Juanjo Sánchez Arreseigor-El Correo
- Durante décadas, ningún mandatario de EE UU pudo imponer su voluntad a Tel Aviv. Pero ahora el segundo mandato de Trump envía señales de alarma
Estados Unidos tiene múltiples intereses globales, de manera que un presidente tras otro han intentado presionar a Israel sobre la cuestión palestina, porque este conflicto interfiere con otros intereses y objetivos geopolíticos de Washington. Sin embargo, durante decenios, ningún mandatario estadounidense, republicano o demócrata, fue capaz de imponer su voluntad a Tel Aviv. Una y otra vez, el ‘lobby’ israelí prevalecía y forzaba a EE UU a sacrificar sus propios objetivos.
Muchos no supieron o no quisieron ver esta realidad y repetían hasta la saciedad que Israel era un portaaviones de EE UU en Oriente Próximo, aunque en realidad EE UU jamás ha tenido bases en Israel. A diferencia de otros aliados de Washington, Israel tampoco ha aportado tropas para ninguna guerra estadounidense, ni siquiera contingentes simbólicos. Existe una resistencia muy tenaz a ver que Israel ha sido desde hace décadas el socio dominante en la relación, porque los israelíes han logrado infiltrarse dentro del sistema político norteamericano y ‘capturar’ su mentalidad colectiva, controlando por completo la narrativa sobre el conflicto con los palestinos. La visión de la derecha israelí se ha vuelto casi un dogma religioso, fuera del cual no hay salvación.
La subida al poder de Donald Trump parecía haber llevado esta tendencia al paroxismo. Trump se había mostrado tan visceralmente proisraelí que parecía que iba a ponerse de rodillas para ofrecerles un ramo de flores y una alianza de oro. Sin embargo está sucediendo lo contrario. Es cierto que el republicano está deportando a muchos estudiantes musulmanes que habían participado en protestas contra la guerra en Gaza. También presiona a las universidades más prestigiosas, acusándolas de antisemitismo. Sin embargo, se trata de meras excusas para expulsar a más extranjeros y someter bajo su control a los centros educativos.

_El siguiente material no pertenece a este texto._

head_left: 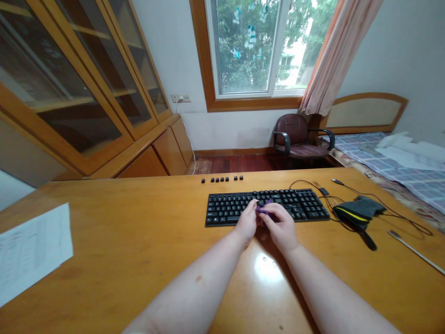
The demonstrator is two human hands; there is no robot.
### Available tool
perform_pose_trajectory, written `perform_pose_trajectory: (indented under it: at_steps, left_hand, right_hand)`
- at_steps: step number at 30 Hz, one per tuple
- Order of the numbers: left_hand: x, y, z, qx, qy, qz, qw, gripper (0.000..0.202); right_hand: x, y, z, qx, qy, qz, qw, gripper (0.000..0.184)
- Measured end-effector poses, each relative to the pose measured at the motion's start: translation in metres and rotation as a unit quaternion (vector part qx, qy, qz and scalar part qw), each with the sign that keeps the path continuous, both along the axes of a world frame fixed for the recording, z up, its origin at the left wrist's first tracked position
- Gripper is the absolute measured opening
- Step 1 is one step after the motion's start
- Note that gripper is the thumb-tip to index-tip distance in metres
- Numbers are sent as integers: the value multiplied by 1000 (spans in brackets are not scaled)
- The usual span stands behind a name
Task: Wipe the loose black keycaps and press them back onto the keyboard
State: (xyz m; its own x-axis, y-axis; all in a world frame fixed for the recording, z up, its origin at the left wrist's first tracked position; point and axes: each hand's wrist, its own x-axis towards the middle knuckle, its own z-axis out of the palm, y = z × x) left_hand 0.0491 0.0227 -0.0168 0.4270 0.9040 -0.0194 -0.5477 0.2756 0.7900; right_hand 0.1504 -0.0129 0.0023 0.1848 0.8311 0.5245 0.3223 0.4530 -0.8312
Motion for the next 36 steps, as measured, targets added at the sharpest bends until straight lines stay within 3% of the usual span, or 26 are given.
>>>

La primera señal alarmante para Israel fue el delirio trumpiano de construir un gran ‘resort’ turístico en Gaza, porque el proyecto incluía que EE UU se anexionaría la Franja. Obviamente, Netanyahu y sus ministros ultraextremistas pretenden quedarse ellos con el territorio. Después, Israel tuvo que sufrir que Trump descartase la opción militar contra Irán si los ayatolás negociaban sobre su programa atómico, o que ofreciese un programa nuclear civil a Arabia Saudí, sin exigirle a cambio que reconociesen a Israel.
Los desplantes se acumulan. Primero Trump efectúa una gira por Oriente Próximo sin incluir a Israel, y después el vicepresidente Vance suspende su visita en el último minuto. Por ahora, se mantiene el suministro a gran escala de armas y municiones norteamericanas, pero cada vez más congresistas y senadores republicanos se posicionan abiertamente contra Israel, sin que esta vez el ‘lobby’ sea capaz de cerrarles la boca como antes.
Las razones de este desinflamiento de un grupo de presión considerado todopoderoso son diversas. En primer lugar, el carácter prepotente y soberbio de Trump, que amenaza e insulta a sus aliados para establecer una supremacía imperial basada únicamente en el puño desnudo, económico o militar. Los israelíes pensaban que iban a recibir un trato especial, que de hecho se les está dispensando porque no se les trata con tanta dureza como a los otros. La avaricia también es un factor de peso porque el apoyo incondicional a Israel supone un gasto desmesurado. Trump todavía no ha amenazado a Netanyahu con cerrarle el grifo, como hizo con Zelenski, pero es evidente que Israel va a enfrentarse a la misma disyuntiva que Ucrania: firmar la paz a toda prisa, aun cediendo mucho, para que la Casa Blanca pueda recortar gastos, o arriesgarse a desencadenar la ira del emperador loco.
Pero el problema de fondo consiste en que toda la influencia del ‘lobby’ israelí se basaba en su capacidad para interferir en las elecciones de EE UU. Se movían sumas inmensas y campañas en los medios de comunicación para que ganasen los comicios los candidatos adictos, mientras que se buscaba la derrota de los congresistas o senadores críticos, con una tasa bastante elevada de éxitos. Pero ahora, para muchos votantes republicanos, los medios de comunicación o los escándalos ya no tienen influencia ni importancia, porque solo cuenta lo que diga su ídolo Trump.
Los norteamericanos acabarán hartándose de su emperador loco, pero eso requiere tiempo, y ese tiempo va a ser más que suficiente como para que Trump pueda organizar la falsificación del recuento electoral, como ya intentó con nulo éxito en las presidenciales de 2020. Si esta vez lo consigue, todos los ‘lobbies’ perderán por completo su poder, incluido el israelí.
Pero eso nos traerá sin cuidado porque tendremos otros problemas.